*** Provided data ***

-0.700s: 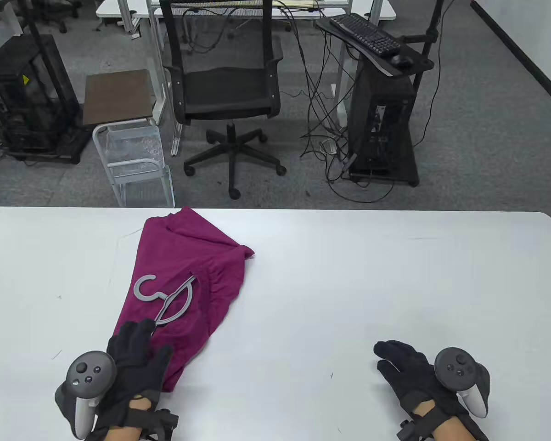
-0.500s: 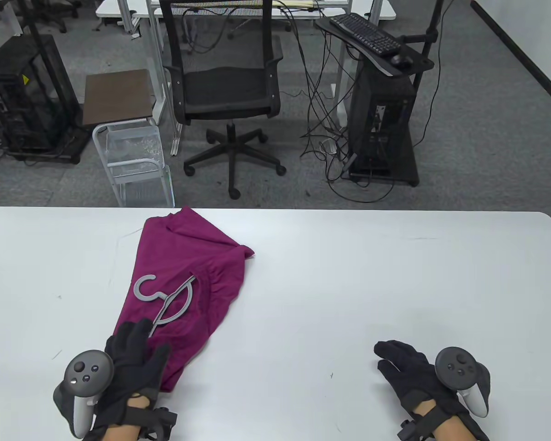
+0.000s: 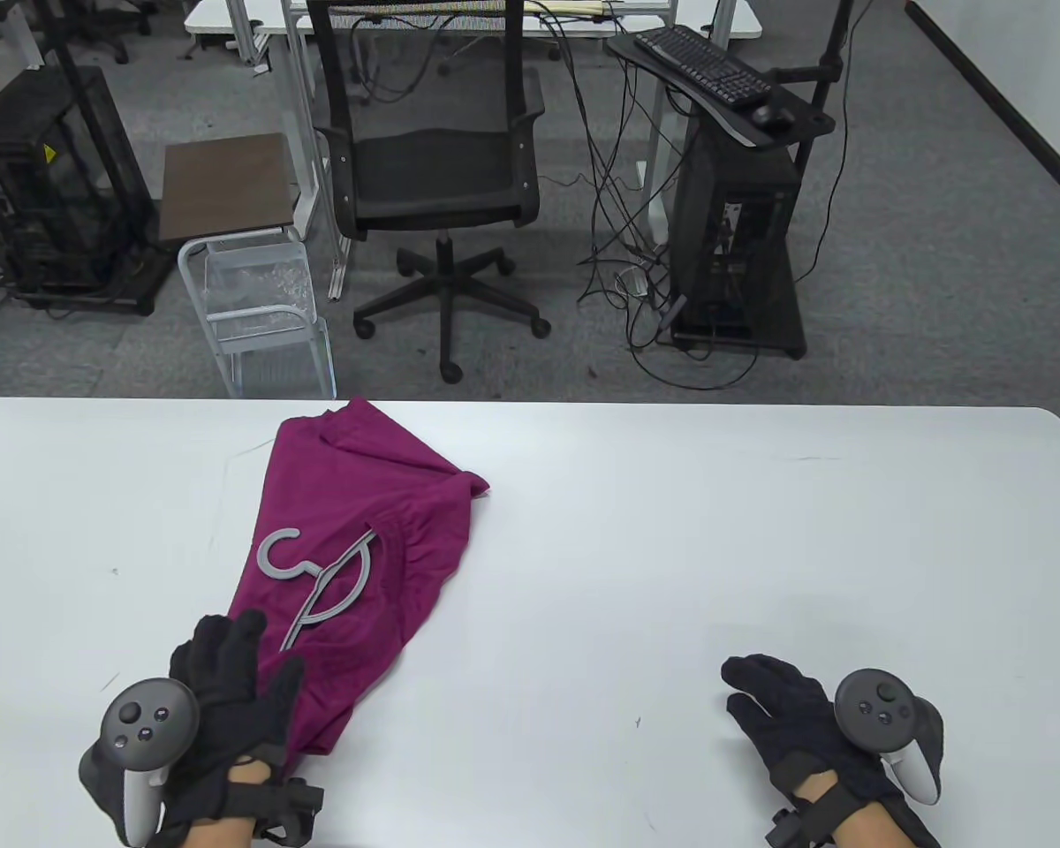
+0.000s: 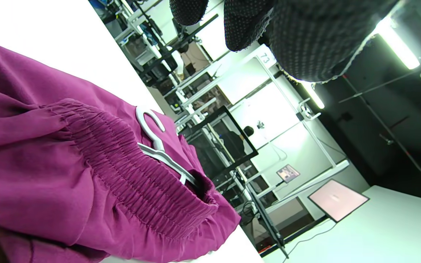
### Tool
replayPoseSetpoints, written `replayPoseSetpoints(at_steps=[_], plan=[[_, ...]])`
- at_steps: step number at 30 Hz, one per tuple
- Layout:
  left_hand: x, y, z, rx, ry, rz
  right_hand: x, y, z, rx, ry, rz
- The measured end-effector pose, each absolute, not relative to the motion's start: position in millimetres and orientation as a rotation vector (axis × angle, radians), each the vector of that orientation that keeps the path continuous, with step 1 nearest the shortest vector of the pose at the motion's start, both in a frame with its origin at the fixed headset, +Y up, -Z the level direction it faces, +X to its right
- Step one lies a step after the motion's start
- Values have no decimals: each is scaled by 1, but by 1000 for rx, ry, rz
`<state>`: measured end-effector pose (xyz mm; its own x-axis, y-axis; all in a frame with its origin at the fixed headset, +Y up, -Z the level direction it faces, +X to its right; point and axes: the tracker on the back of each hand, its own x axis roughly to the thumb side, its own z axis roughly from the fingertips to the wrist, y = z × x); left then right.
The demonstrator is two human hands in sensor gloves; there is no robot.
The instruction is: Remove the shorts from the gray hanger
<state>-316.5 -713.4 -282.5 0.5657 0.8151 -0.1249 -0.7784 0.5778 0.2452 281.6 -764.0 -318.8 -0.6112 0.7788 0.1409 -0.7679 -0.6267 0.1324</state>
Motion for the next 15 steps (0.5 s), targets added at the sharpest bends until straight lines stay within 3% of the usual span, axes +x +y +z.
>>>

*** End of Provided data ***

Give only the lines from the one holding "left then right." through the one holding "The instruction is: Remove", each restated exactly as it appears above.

`<state>`: measured end-effector pose (xyz mm; its own x-axis, y-axis; all in a frame with its origin at the fixed headset, +Y up, -Z the level direction it faces, +X to its right; point and axes: the tracker on the back of each hand, its own x axis roughly to the thumb side, its own z axis roughly from the fingertips to the wrist, y = z × x); left then right.
The demonstrator is two human hands in sensor gloves; there is no robot.
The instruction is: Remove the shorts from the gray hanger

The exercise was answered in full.